The fallout from the Madoff scandal “could be even greater,” according to the Post, which observed: “Philanthropy insiders note that Madoff and others heavily invested in his fraudulent fund were major supporters of a plethora of nonprofit organizations, served on their boards or advised those organizations on how to invest their money — in some cases placing large sums of the groups’ capital in Madoff’s hands.”


Federal regulators froze the assets of Madoff’s company and appointed a receiver to manage the firm’s financial affairs.


6. Obama’s E-mail Flood Producing ‘Donor Fatigue’
Following Barack Obama’s victory on Election Day, his team has continued to bombard the roughly 13 million people on his campaign e-mail list with a torrent of fundraising solicitations via the Internet.


E-mails from Obama’s campaign Web site, his transition team’s site or BarackObama.com have taken a wide variety of approaches, from seeking contributions to help victims of the California wildfires to hawking such items as coffee mugs, calendars, T-shirts, and fleeced scarves.
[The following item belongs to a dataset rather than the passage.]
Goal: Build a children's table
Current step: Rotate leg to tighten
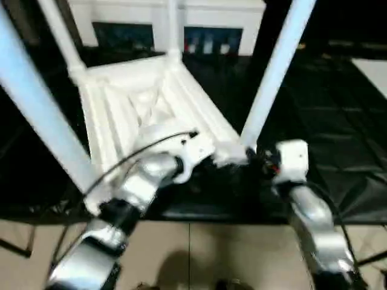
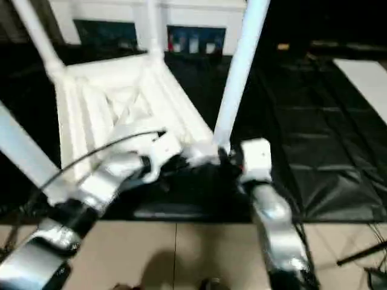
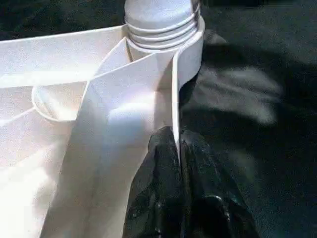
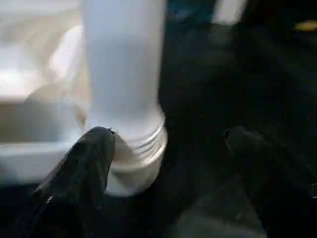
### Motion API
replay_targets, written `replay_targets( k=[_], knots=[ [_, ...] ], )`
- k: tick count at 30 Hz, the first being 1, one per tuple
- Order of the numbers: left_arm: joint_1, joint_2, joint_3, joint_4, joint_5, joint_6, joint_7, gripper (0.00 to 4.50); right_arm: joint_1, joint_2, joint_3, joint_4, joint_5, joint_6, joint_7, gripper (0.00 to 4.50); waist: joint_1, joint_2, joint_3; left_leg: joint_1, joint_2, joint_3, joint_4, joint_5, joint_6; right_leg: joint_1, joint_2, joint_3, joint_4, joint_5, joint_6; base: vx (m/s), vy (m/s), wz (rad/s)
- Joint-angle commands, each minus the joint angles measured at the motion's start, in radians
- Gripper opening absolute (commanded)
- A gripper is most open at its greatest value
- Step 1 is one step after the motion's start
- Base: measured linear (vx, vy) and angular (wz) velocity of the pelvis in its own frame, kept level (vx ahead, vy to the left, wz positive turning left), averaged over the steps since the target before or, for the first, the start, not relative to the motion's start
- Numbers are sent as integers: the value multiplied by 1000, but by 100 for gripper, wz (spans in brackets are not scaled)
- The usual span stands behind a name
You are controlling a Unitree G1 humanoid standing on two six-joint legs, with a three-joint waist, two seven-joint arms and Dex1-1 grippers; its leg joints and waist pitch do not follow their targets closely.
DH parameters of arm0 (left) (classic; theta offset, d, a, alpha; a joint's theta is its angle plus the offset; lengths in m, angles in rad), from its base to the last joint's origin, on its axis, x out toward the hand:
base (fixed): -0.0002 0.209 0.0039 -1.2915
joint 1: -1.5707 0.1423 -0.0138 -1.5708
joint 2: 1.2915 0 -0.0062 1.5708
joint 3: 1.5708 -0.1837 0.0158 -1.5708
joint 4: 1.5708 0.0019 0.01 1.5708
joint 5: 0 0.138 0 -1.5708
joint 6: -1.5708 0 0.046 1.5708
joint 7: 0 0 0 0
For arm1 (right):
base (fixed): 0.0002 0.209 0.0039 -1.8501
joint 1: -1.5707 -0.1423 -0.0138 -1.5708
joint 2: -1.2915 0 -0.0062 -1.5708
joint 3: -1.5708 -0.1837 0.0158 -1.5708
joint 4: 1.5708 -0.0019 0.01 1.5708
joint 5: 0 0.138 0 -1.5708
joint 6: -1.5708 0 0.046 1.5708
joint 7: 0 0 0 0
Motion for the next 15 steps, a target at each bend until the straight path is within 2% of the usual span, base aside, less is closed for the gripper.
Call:
replay_targets(
  k=[1,3,6,8,11,15],
  knots=[
    [25,35,-39,-98,-52,0,-139,0,25,-69,12,-64,78,69,141,391,5,-8,-62,19,59,-27,-78,-163,110,53,-53,29,-53,-166,-230,0,0,0],
    [41,66,-53,-135,-66,5,-207,0,42,-122,37,-80,123,89,240,391,4,-4,-62,23,59,-23,-76,-161,114,49,-51,29,-50,-127,-255,0,0,0],
    [60,109,-78,-184,-82,0,-308,0,61,-186,64,-98,164,102,372,391,8,-5,-60,23,63,-23,-75,-161,109,53,-56,32,-48,-120,-265,0,0,0],
    [62,118,-83,-193,-78,13,-327,0,56,-214,84,-87,146,90,420,391,14,-6,-59,25,62,-21,-74,-155,105,52,-56,32,-46,-110,-271,0,0,0],
    [59,121,-85,-195,-73,18,-328,0,38,-219,85,-76,133,85,440,391,24,-10,-56,30,62,-17,-75,-186,87,45,-56,34,-54,-175,-260,0,0,0],
    [52,133,-92,-202,-66,28,-328,0,-10,-237,89,-51,142,100,454,391,22,-9,-55,31,62,-20,-80,-213,54,44,-55,35,-58,-244,-227,0,0,0]
  ],
)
And there is evidence of donor fatigue, according to Politico.com. In the 18 days after the election, Obama’s campaign reported receiving only $1.2 from contributors, compared to the $1 million a day he was raising at the end of the presidential race.


“The continuing solicitations have prompted some Democratic Internet strategists — as well as some list subscribers — to urge an end to them, or to question Team Obama’s online tact,” Politico reported.


Slate senior editor Dahlia Lithwick wrote an open letter to Obama declaring: “Dear Mr. President-elect, please take me off your spam list.”
It’s unclear what Obama will be able to do with his e-mail list or how he will use the Internet after he takes office. But he will have access to WhiteHouse.gov, the official presidential Web site.


7. We Heard . . .
THAT New York State is considering a tax on high-calorie soft drinks blamed for contributing to the nation’s obesity epidemic.
New York Gov. David Paterson reportedly intends to include the “obesity tax” on non-diet versions of popular beverages such as Coco-Cola and Pepsi in the draft of a budget that seeks to close the state’s $13 billion debt.


A number of states have sales taxes on soft drinks, sweets and snacks, but New York’s tax — around 15 percent — would be the first to distinguish between “diet” and non-diet products, according to the Financial Times.


A 2005 study by the Center for Science in the Public Interest determined that sugared soft drinks are the single largest source of calories in Americans’ diets.


THAT former New York Gov. Eliot Spitzer had to note the irony when made his first public appearance since resigning office over a call-girl scandal — at a party held at a former massage parlor in Manhattan.
Spitzer, a new columnist for Slate, was on hand for the online magazine’s Christmas bash, the New York Post reported. The site is now a lounge called — more irony — Happy Ending.


THAT former New York City Mayor Rudy Giuliani is the leading candidate to succeed Bill O’Reilly on his radio show, the Post is also reporting.


O’Reilly has announced that he is quitting the show “in the first quarter of next year,” and Westwood One, which syndicates the program, has begun negotiations with Rudy.


O’Reilly’s show is carried on 430 stations, and Talkers magazine estimates its weekly audience at more than 3.5 million.